▶ [TASK BRIEF]:
Output exactly the lines below from the one containing "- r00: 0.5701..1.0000" to the last line, both included. Omit pictures.

▶ [DATASET EXCERPT]:

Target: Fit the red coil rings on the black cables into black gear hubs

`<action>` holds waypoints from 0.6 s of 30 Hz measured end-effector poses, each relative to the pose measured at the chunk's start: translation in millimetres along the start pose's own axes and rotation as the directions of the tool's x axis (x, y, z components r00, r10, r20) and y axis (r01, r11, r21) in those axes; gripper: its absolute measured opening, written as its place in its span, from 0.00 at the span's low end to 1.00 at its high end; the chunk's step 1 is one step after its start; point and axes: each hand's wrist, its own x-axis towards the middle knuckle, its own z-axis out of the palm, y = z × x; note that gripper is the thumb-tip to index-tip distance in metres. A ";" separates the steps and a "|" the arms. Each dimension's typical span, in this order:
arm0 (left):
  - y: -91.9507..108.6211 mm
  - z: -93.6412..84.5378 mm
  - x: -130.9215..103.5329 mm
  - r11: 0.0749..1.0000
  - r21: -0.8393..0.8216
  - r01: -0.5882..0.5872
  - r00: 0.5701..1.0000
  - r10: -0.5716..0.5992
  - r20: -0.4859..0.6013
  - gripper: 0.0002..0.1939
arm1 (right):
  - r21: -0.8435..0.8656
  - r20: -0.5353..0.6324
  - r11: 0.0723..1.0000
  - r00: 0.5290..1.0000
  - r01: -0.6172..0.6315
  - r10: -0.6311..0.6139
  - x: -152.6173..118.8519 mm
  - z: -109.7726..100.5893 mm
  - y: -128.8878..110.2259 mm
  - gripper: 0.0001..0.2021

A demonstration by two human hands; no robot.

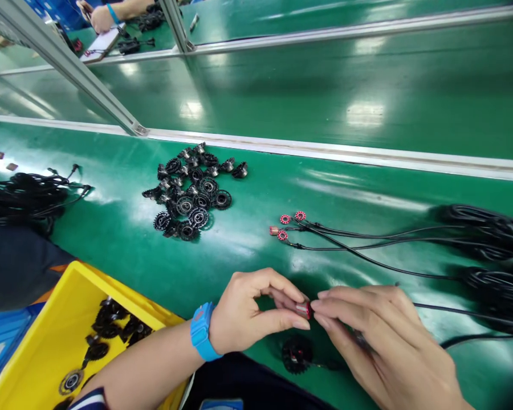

▶ [ANSWER TO THIS EXERCISE]:
  - r00: 0.5701..1.0000
  - r10: -0.5716..0.5992
  - r20: -0.4859..0.6013
  - gripper: 0.0002..0.1939
arm1 (right):
  - r21: -0.8435..0.8656
  - r20: -0.5353..0.6324
  - r11: 0.0723..1.0000
  - r00: 0.5290..1.0000
  - r01: -0.6172..0.6315
  - r10: -0.6311..0.6139
  - x: -152.6173..118.8519 mm
  - z: -109.7726..100.5893 mm
  - y: -128.8878..110.2259 mm
  - gripper: 0.0001..0.2021

A demonstration by two human hands; no robot.

With that, the exercise is complete.